Lo hanno fatto altri, però. E qui entrano in scena l’organizzazione TiSin, in quota Lega, e Ticino Manufacturing. La dice lunga, richiamano Jovanovic e Cicero, il fatto che «a livello legislativo tutti i Ccl in Svizzera prevedono un contributo di solidarietà che va riversato in un fondo paritetico, dunque non ai sindacati o altre associazioni. In questo caso, invece, vi è una soluzione pittoresca: per ogni dipendente l’azienda riverserà direttamente a TiSin una quota parte.
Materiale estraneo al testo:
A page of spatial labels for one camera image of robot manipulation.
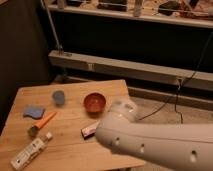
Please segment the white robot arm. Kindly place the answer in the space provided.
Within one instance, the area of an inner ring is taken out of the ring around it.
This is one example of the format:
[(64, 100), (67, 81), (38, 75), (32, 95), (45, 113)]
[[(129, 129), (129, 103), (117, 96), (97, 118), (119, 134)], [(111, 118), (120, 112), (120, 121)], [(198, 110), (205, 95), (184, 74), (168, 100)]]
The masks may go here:
[(213, 124), (142, 124), (130, 99), (115, 100), (95, 137), (112, 152), (175, 171), (213, 171)]

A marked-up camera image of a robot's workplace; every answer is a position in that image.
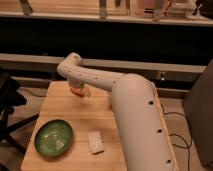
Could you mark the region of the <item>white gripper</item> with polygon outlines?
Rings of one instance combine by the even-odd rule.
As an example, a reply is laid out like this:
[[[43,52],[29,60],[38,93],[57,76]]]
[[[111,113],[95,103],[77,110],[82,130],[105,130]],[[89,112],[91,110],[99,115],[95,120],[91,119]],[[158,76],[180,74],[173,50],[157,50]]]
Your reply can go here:
[[[81,81],[78,81],[78,80],[75,80],[75,79],[69,79],[68,84],[69,84],[70,87],[77,88],[77,89],[80,89],[80,88],[83,87],[83,83]],[[90,92],[90,89],[88,87],[84,87],[82,91],[83,91],[83,93],[86,97],[91,96],[91,92]]]

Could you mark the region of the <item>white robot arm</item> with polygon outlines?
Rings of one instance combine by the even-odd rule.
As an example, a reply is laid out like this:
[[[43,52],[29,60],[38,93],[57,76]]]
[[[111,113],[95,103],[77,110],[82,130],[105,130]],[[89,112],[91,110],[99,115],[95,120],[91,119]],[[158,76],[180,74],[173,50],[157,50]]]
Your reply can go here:
[[[89,84],[109,93],[127,171],[177,171],[175,155],[155,85],[138,74],[83,66],[72,53],[57,72],[75,88]]]

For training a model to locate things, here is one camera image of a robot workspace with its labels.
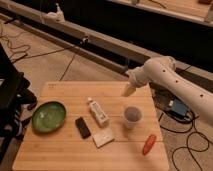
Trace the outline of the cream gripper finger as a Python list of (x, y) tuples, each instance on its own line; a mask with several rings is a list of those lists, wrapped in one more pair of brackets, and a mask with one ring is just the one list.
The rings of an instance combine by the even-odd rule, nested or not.
[(123, 97), (129, 97), (136, 91), (136, 88), (133, 87), (131, 84), (127, 84), (122, 92)]

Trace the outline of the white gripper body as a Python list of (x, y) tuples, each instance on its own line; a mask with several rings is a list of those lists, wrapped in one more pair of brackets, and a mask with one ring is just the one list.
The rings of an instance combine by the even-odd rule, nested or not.
[(144, 71), (143, 67), (136, 67), (126, 72), (128, 75), (129, 84), (132, 87), (140, 88), (148, 84), (149, 79)]

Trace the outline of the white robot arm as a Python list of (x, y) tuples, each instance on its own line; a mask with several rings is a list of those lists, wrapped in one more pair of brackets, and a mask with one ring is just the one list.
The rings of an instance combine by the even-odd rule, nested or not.
[(173, 57), (148, 59), (143, 66), (128, 70), (128, 82), (122, 92), (124, 97), (133, 94), (137, 88), (152, 82), (158, 84), (184, 102), (194, 113), (213, 127), (213, 93), (184, 79), (175, 72)]

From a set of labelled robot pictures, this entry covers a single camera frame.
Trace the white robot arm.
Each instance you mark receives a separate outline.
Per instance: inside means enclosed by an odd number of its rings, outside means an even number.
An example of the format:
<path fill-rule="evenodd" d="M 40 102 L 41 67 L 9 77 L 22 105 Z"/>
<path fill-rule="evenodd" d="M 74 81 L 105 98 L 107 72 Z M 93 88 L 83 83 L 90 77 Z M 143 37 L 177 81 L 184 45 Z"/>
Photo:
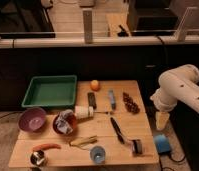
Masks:
<path fill-rule="evenodd" d="M 150 100 L 156 112 L 156 128 L 163 130 L 178 101 L 188 105 L 199 114 L 199 69 L 186 64 L 163 72 L 159 78 L 159 88 Z"/>

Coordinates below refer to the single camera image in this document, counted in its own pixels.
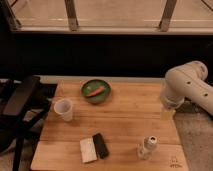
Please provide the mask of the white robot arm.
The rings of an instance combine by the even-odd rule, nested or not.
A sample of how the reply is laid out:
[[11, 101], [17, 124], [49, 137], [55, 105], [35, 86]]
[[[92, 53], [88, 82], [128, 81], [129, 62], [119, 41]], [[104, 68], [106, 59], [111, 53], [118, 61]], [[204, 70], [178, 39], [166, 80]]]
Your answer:
[[213, 86], [205, 82], [208, 69], [201, 61], [191, 61], [169, 69], [160, 99], [167, 109], [177, 109], [188, 98], [213, 117]]

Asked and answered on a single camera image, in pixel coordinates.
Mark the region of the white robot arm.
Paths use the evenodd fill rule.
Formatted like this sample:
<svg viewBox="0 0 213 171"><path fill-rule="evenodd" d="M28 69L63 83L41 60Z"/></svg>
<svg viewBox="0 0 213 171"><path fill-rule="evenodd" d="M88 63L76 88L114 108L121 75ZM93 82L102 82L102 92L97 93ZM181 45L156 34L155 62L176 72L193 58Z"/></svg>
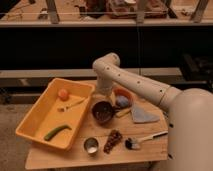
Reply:
<svg viewBox="0 0 213 171"><path fill-rule="evenodd" d="M116 82L169 115L166 171L213 171L213 93L171 85L120 68L109 53L96 59L96 90L110 94Z"/></svg>

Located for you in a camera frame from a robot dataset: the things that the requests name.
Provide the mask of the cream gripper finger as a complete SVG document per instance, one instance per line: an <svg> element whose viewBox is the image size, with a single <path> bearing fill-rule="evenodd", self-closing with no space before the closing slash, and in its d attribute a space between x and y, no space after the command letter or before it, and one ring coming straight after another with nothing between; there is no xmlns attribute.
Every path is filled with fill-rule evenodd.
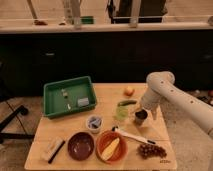
<svg viewBox="0 0 213 171"><path fill-rule="evenodd" d="M153 120L156 120L157 119L157 109L152 109L151 114L152 114Z"/></svg>

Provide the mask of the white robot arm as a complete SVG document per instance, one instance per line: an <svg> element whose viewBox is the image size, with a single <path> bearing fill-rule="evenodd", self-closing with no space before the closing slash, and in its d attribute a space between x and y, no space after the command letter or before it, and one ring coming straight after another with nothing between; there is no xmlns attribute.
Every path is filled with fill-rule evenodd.
<svg viewBox="0 0 213 171"><path fill-rule="evenodd" d="M213 139L213 107L174 86L172 72L152 72L146 78L147 89L141 105L147 110L157 108L162 97L184 110L189 117Z"/></svg>

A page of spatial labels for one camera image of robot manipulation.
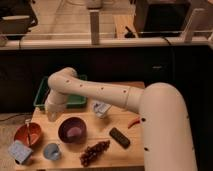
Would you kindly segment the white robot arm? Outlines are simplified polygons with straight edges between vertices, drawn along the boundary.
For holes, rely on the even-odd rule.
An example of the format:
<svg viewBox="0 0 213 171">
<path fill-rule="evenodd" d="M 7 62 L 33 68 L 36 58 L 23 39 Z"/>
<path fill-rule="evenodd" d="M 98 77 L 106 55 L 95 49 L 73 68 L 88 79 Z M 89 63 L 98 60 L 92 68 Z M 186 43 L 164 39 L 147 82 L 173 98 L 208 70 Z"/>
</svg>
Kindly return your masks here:
<svg viewBox="0 0 213 171">
<path fill-rule="evenodd" d="M 137 113 L 143 129 L 145 171 L 198 171 L 187 107 L 168 83 L 133 86 L 84 81 L 75 69 L 61 69 L 48 78 L 45 101 L 53 122 L 65 110 L 68 96 L 81 95 Z"/>
</svg>
E non sarà il lavoratore a scegliere. «Lo possiamo dire: in pratica - ribadisce Cicero - pagano il ’pizzo’: è la ditta che sceglie il sindacato e lo paga». A chiudere il cerchio, chiosa il cosegretario Unia, «vi è la constatazione che a firmare il contratto sono due associazioni ’padronali’: la prima, TiSin, non è un sindacato; la seconda di fatto non esiste». Ma è chiaro, i sindacati non fanno sconti neppure alla classe imprenditoriale.

L'esempio

A Neuchâtel il Tf ha parlato chiaro

Il Movimento per il socialismo, con un'iniziativa parlamentare, propone la modifica della legge ticinese sul salario minimo, cancellando la disposizione secondo cui la normativa "non si applica ai rapporti di lavoro per i quali è in vigore un contratto collettivo di lavoro di obbligatorietà generale o che fissa un salario minimo obbligatorio". Il Ps, per il tramite del suo copresidente Fabrizio Sirica, dal canto suo ha annunciato un 'iniziativa per aumentare a 21/21,50 franchi il salario minimo legale e per rimuovere la deroga per i contratti collettivi di lavoro. Ma la giurisprudenza del Tribunale federale cosa dice?
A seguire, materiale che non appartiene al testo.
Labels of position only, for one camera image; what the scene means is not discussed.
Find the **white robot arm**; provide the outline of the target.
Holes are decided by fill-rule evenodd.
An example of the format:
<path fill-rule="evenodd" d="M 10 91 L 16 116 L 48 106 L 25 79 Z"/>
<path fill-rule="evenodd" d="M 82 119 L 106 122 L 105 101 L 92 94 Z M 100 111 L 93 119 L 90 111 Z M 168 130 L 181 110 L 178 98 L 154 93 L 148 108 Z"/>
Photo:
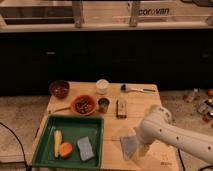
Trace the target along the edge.
<path fill-rule="evenodd" d="M 213 165 L 213 136 L 173 126 L 171 121 L 167 108 L 152 106 L 135 128 L 138 141 L 151 145 L 159 140 Z"/>

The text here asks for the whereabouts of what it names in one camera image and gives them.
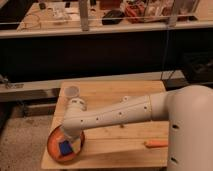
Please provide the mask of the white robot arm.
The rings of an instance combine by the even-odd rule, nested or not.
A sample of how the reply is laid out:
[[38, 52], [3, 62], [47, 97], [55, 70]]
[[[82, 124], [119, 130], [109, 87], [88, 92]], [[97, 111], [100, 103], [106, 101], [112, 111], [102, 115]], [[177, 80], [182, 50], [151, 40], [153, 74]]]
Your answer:
[[169, 122], [167, 171], [213, 171], [213, 89], [192, 85], [130, 98], [91, 111], [68, 108], [61, 129], [77, 139], [86, 129]]
Allarghiamo allora lo sguardo al di fuori dei confini cantonali. E andiamo a scorrere il verdetto del Tribunale federale sulla vertenza nel Canton Neuchâtel. L'Alta Corte in questo caso non lascia margine all'interpretazione in un passagio in particolare della sentenza. Fissato un termine per concludere la modifica dei contratti in vigore, così da stabilire dei salari in ossequio alle disposizioni di legge - che nel cantone romando hanno posto a 20 franchi l'ora il salario minimo -, il Tf fa presente come, in difetto di un accordo, o di fronte a un salario minimo inferiore a quanto ancorato alla norma, va applicato quanto prescritto all'articolo 32 della 'Loi sur l'emploi et l'assurance-chômage'. In altre parole valgono i 20 franchi orari: dal salario minimo, insomma, non si sfugge. Il passaggio appare cruciale anche alla luce di quanto sta accadendo nel Mendrisiotto. L'attesa per la decisione del Tribunale federale chiamato a pronunciarsi sul ricorso di una decina di aziende - tra le quali anche le tre momò - si fa spasmodica.
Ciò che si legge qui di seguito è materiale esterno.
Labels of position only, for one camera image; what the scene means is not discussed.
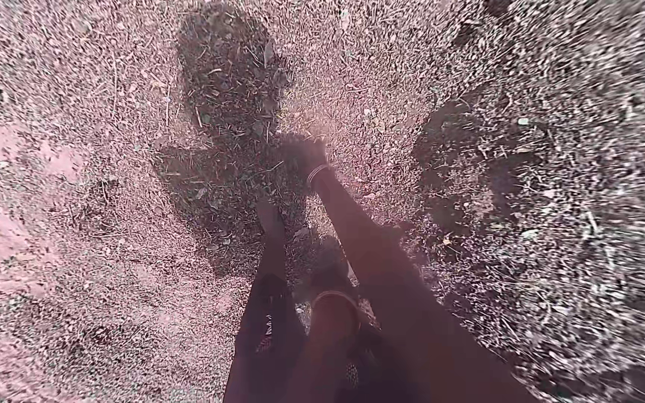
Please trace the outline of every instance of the dry grass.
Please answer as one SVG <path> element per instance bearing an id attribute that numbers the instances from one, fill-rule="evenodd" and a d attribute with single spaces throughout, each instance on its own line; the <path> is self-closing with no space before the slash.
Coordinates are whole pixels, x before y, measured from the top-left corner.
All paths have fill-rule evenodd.
<path id="1" fill-rule="evenodd" d="M 0 4 L 0 125 L 0 399 L 220 397 L 256 197 L 293 282 L 334 234 L 322 135 L 530 389 L 645 402 L 645 1 Z"/>

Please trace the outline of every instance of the leg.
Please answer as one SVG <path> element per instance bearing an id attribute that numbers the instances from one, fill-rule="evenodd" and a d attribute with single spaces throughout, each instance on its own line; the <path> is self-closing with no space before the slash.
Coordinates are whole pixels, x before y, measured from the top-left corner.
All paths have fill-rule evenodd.
<path id="1" fill-rule="evenodd" d="M 224 401 L 274 400 L 305 338 L 285 282 L 284 225 L 268 201 L 257 206 L 263 253 L 250 290 Z"/>

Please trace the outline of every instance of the bracelet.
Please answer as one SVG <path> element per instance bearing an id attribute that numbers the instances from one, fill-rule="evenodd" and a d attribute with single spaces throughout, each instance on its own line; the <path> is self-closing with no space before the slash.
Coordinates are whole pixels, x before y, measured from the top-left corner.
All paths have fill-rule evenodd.
<path id="1" fill-rule="evenodd" d="M 310 171 L 310 175 L 308 175 L 308 186 L 312 187 L 312 179 L 315 178 L 315 175 L 317 175 L 320 171 L 324 169 L 329 169 L 330 165 L 328 163 L 324 163 L 322 165 L 319 165 L 317 168 L 313 169 Z"/>
<path id="2" fill-rule="evenodd" d="M 362 327 L 362 319 L 360 318 L 360 310 L 358 308 L 358 303 L 355 302 L 355 300 L 352 297 L 350 297 L 349 295 L 345 294 L 342 291 L 337 291 L 337 290 L 322 291 L 310 303 L 310 312 L 311 312 L 311 314 L 312 314 L 312 311 L 314 311 L 314 309 L 315 309 L 315 305 L 318 304 L 318 301 L 320 301 L 321 299 L 323 299 L 325 297 L 330 297 L 330 296 L 342 297 L 350 304 L 350 307 L 352 307 L 353 311 L 354 311 L 355 320 L 357 321 L 357 325 L 356 325 L 357 329 L 355 329 L 355 331 L 360 331 L 360 328 Z"/>

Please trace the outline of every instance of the foot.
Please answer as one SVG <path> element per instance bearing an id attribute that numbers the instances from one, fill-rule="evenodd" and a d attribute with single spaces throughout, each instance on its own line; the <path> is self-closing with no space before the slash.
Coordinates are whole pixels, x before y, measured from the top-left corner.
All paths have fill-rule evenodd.
<path id="1" fill-rule="evenodd" d="M 285 239 L 285 225 L 282 222 L 278 208 L 267 199 L 260 199 L 255 209 L 265 235 L 273 240 L 283 242 Z"/>

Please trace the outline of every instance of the wrist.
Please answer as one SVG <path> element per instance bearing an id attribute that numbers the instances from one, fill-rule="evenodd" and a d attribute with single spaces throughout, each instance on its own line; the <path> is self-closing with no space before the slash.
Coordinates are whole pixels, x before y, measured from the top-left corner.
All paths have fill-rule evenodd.
<path id="1" fill-rule="evenodd" d="M 318 172 L 310 181 L 309 185 L 310 188 L 312 188 L 315 193 L 320 193 L 320 187 L 325 183 L 330 180 L 335 180 L 335 172 L 333 172 L 333 168 L 328 166 L 326 169 L 321 170 Z"/>
Lo stesso concetto contenuto nella sentenza del Tf era stato ripreso, a suo tempo, in una bozza di rapporto per attuare l'articolo costituzionale, stilata in seno alla commissione parlamentare della Gestione dal socialista Ivo Durisch. Si legge nel documento, in cui si richiama il punto 6.2 del verdetto di Mon Repos: "Il salario minimo legale può applicarsi anche ai settori coperti da un Ccl – come deciso a Neuchâtel – laddove questi contratti prevedano un salario minimo inferiore a quello legale. Le parti a contratto possono modificare i Ccl adattandoli al salario minimo legale, se non lo fanno si applica comunque il salario minimo legale. Non è necessario fissare un termine nella legge per adattare i Ccl al salario legale. In ogni caso il salario minimo legale verrà applicato automaticamente, per legge, senza che il Tribunale federale ravveda in questo una violazione della libertà sindacale (articolo 28 capoverso 1 Cst) (Cons. 6.2)". Una valutazione che non è stata però condivisa dalla maggioranza della commissione.